(Saved data entries)
══════════════════════════════
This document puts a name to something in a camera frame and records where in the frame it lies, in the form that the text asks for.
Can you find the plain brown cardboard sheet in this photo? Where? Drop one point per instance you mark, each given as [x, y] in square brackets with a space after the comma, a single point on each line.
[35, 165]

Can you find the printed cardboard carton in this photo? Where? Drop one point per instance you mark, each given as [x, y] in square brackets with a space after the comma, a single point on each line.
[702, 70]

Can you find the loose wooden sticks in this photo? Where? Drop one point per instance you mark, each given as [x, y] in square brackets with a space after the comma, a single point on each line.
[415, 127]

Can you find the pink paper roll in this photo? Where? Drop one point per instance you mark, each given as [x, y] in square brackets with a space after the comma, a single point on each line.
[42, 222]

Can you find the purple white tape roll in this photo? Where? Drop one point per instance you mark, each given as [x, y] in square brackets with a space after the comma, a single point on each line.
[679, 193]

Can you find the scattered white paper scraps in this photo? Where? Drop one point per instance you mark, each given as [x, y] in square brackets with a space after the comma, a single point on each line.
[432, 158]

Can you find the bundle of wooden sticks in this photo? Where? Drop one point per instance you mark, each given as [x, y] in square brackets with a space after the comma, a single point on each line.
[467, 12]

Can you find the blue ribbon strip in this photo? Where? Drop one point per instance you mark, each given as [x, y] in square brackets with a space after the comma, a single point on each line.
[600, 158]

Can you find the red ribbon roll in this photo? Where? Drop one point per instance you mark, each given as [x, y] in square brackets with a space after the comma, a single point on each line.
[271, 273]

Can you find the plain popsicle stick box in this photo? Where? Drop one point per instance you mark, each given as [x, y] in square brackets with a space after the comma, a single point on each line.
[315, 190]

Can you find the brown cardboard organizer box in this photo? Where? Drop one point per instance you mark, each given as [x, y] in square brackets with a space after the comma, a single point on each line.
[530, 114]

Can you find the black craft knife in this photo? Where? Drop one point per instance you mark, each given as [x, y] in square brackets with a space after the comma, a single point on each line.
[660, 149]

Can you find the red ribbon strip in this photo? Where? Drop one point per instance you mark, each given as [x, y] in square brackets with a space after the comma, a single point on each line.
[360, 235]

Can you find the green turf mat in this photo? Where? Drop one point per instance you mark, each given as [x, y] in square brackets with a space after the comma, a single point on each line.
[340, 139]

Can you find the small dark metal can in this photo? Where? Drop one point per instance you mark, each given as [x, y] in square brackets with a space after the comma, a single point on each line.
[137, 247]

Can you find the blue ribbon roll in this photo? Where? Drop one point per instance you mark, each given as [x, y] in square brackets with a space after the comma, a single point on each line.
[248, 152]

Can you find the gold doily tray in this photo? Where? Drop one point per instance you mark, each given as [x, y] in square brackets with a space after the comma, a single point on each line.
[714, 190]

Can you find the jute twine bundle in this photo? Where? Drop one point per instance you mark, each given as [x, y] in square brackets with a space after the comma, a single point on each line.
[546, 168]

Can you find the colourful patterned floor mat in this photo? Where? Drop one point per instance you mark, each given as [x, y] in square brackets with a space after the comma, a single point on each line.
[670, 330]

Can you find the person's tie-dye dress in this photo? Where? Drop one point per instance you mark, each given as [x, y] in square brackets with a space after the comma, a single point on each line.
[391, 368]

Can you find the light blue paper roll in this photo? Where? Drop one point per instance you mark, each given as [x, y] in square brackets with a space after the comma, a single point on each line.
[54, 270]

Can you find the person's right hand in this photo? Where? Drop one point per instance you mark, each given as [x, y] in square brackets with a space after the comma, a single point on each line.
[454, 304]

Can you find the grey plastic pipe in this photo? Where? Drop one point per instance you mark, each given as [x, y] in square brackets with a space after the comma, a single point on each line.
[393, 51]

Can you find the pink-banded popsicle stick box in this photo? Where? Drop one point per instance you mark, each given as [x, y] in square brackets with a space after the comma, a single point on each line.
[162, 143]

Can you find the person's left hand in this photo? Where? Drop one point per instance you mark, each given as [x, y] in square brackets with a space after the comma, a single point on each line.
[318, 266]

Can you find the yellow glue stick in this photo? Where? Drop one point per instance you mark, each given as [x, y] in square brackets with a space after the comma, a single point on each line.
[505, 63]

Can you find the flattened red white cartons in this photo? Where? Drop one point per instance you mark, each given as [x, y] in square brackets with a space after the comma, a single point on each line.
══════════════════════════════
Task item:
Nothing but an exact repetition of the entries is expected here.

Your solution:
This document puts a name to something in a camera frame and records where in the frame it lies, in the form that the text asks for.
Can you find the plain brown cardboard sheet in this photo? Where? Drop one point per instance you mark, each given as [x, y] in square brackets with a space after the comma, a single point on each line.
[35, 165]

Can you find the printed cardboard carton in this photo? Where? Drop one point per instance you mark, each given as [x, y] in square brackets with a space after the comma, a single point on each line.
[702, 70]

Can you find the loose wooden sticks in this photo? Where? Drop one point per instance you mark, each given as [x, y] in square brackets with a space after the comma, a single point on each line.
[415, 127]

Can you find the pink paper roll in this photo? Where? Drop one point per instance you mark, each given as [x, y] in square brackets with a space after the comma, a single point on each line.
[42, 222]

Can you find the purple white tape roll in this photo? Where? Drop one point per instance you mark, each given as [x, y] in square brackets with a space after the comma, a single point on each line.
[679, 193]

Can you find the scattered white paper scraps in this photo? Where? Drop one point per instance you mark, each given as [x, y] in square brackets with a space after the comma, a single point on each line.
[432, 158]

Can you find the bundle of wooden sticks in this photo? Where? Drop one point per instance you mark, each given as [x, y] in square brackets with a space after the comma, a single point on each line.
[467, 12]

Can you find the blue ribbon strip in this photo? Where? Drop one point per instance you mark, each given as [x, y] in square brackets with a space after the comma, a single point on each line.
[600, 158]

Can you find the red ribbon roll in this photo? Where? Drop one point per instance you mark, each given as [x, y] in square brackets with a space after the comma, a single point on each line.
[271, 273]

Can you find the plain popsicle stick box in this photo? Where? Drop one point per instance you mark, each given as [x, y] in square brackets with a space after the comma, a single point on each line.
[315, 190]

Can you find the brown cardboard organizer box in this photo? Where? Drop one point per instance you mark, each given as [x, y] in square brackets with a space after the comma, a single point on each line.
[530, 114]

Can you find the black craft knife in this photo? Where? Drop one point per instance you mark, each given as [x, y] in square brackets with a space after the comma, a single point on each line.
[660, 149]

Can you find the red ribbon strip in this photo? Where? Drop one point per instance you mark, each given as [x, y] in square brackets with a space after the comma, a single point on each line.
[360, 235]

Can you find the green turf mat in this photo? Where? Drop one point per instance you mark, each given as [x, y] in square brackets with a space after the comma, a single point on each line.
[340, 139]

Can you find the small dark metal can in this photo? Where? Drop one point per instance you mark, each given as [x, y] in square brackets with a space after the comma, a single point on each line.
[137, 247]

Can you find the blue ribbon roll in this photo? Where? Drop one point per instance you mark, each given as [x, y] in square brackets with a space after the comma, a single point on each line.
[248, 152]

Can you find the gold doily tray in this photo? Where? Drop one point per instance you mark, each given as [x, y] in square brackets with a space after the comma, a single point on each line.
[714, 190]

Can you find the jute twine bundle in this photo? Where? Drop one point per instance you mark, each given as [x, y] in square brackets with a space after the comma, a single point on each line.
[546, 168]

Can you find the colourful patterned floor mat in this photo? Where? Drop one point per instance you mark, each given as [x, y] in square brackets with a space after the comma, a single point on each line.
[670, 330]

Can you find the person's tie-dye dress in this photo? Where? Drop one point per instance you mark, each given as [x, y] in square brackets with a space after the comma, a single point on each line.
[391, 368]

Can you find the light blue paper roll in this photo? Where? Drop one point per instance you mark, each given as [x, y] in square brackets with a space after the comma, a single point on each line.
[54, 270]

Can you find the person's right hand in this photo? Where? Drop one point per instance you mark, each given as [x, y] in square brackets with a space after the comma, a single point on each line.
[454, 304]

Can you find the grey plastic pipe in this photo? Where? Drop one point per instance you mark, each given as [x, y] in square brackets with a space after the comma, a single point on each line.
[393, 51]

Can you find the pink-banded popsicle stick box in this photo? Where? Drop one point per instance you mark, each given as [x, y] in square brackets with a space after the comma, a single point on each line.
[162, 143]

Can you find the person's left hand in this photo? Where? Drop one point per instance you mark, each given as [x, y] in square brackets with a space after the comma, a single point on each line.
[318, 266]

Can you find the yellow glue stick in this photo? Where? Drop one point per instance you mark, each given as [x, y] in square brackets with a space after the comma, a single point on each line.
[505, 63]

Can you find the flattened red white cartons in this photo? Where? Drop one point per instance you mark, each given as [x, y] in square brackets with a space after the comma, a single point on each line.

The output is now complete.